DIRECTIONS:
Retype, word for word, every line of the records below starting at the one that contains "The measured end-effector" and ending at the one that contains "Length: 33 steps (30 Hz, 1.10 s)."; include both of those lines and nothing more.

ENTRIES PROVIDED:
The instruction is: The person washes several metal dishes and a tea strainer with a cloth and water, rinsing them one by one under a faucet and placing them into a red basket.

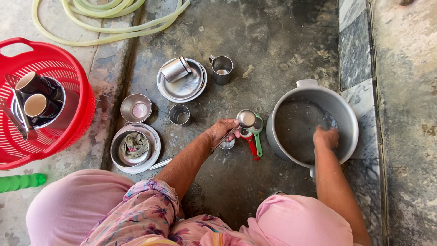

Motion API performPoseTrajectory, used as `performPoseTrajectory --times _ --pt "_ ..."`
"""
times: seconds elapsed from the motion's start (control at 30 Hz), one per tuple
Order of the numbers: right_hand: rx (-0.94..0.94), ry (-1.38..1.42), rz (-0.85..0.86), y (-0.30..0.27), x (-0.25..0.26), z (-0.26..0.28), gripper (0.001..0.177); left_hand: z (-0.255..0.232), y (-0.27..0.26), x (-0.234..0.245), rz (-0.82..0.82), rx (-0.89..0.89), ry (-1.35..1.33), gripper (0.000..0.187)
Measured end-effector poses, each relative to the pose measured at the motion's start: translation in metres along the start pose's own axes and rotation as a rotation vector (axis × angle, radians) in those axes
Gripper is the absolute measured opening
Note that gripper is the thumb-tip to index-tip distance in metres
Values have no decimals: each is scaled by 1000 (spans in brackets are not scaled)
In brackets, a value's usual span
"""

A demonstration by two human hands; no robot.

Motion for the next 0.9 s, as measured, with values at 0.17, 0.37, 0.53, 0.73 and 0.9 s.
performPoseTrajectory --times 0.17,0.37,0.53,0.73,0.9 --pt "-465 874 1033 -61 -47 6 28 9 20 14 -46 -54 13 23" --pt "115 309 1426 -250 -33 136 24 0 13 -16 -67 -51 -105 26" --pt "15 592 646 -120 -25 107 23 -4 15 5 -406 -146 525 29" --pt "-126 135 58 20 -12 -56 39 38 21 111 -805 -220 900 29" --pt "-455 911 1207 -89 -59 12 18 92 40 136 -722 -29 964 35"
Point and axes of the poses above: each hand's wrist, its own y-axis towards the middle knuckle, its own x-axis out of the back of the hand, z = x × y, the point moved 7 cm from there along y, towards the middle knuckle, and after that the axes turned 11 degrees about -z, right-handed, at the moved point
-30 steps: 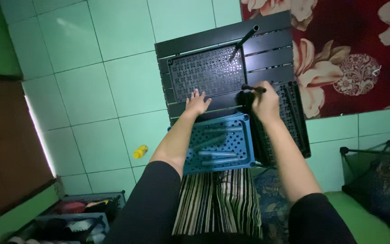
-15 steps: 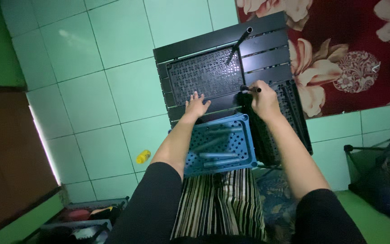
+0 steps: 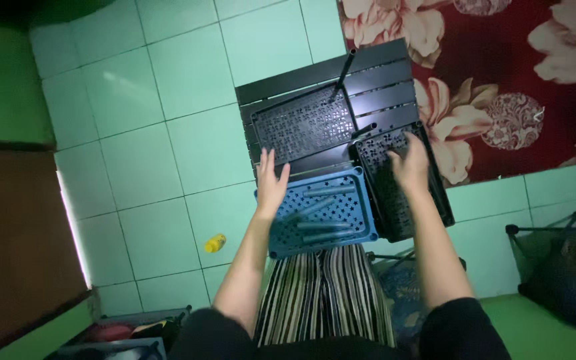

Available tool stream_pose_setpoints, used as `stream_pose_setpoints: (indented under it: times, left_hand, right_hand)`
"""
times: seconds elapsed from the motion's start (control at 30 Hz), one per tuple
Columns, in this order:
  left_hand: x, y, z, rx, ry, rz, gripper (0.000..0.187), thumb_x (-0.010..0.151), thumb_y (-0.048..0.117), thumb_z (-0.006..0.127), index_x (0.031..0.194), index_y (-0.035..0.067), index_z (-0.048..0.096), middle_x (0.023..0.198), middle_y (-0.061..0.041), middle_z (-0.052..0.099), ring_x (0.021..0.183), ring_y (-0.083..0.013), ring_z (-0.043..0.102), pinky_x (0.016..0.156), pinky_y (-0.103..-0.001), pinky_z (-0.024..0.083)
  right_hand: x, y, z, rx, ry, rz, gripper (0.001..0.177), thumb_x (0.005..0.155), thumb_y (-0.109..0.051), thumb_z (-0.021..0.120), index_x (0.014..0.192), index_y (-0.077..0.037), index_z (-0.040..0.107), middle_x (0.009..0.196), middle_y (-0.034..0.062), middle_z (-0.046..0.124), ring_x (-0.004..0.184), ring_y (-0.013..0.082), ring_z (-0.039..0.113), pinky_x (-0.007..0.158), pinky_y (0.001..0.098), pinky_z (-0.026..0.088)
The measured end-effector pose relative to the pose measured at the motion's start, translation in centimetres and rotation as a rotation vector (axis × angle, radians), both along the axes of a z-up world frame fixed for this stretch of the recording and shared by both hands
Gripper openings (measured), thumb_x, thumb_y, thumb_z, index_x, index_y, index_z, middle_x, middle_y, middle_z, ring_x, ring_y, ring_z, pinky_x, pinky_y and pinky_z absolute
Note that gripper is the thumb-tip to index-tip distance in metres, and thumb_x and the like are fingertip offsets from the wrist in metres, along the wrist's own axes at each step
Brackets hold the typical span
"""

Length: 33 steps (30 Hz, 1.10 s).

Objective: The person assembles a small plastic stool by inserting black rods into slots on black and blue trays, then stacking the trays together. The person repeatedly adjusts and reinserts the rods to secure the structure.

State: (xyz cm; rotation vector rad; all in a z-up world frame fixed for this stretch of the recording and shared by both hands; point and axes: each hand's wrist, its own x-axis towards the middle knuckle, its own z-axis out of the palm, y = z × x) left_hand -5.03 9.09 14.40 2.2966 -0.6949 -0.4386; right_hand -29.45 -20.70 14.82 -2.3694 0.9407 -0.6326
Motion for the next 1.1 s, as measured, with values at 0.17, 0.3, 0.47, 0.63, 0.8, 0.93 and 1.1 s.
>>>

TASK RESPONSE:
The measured end-effector pose relative to the pose measured at the motion's start, translation in centimetres and rotation as a rotation vector (axis × angle, radians), both along the axes of a z-up world frame fixed for this stretch of the recording and shared by both hands
Gripper openings (measured), thumb_x, thumb_y, thumb_z, index_x, index_y, index_z, middle_x, middle_y, middle_z, ring_x, ring_y, ring_z, pinky_x, pinky_y and pinky_z absolute
Note that gripper is the thumb-tip to index-tip distance in metres, and thumb_x and the like are fingertip offsets from the wrist in metres, along the wrist's own axes at each step
Brackets hold the typical span
"""

Length: 33 steps (30 Hz, 1.10 s).

That completes the answer.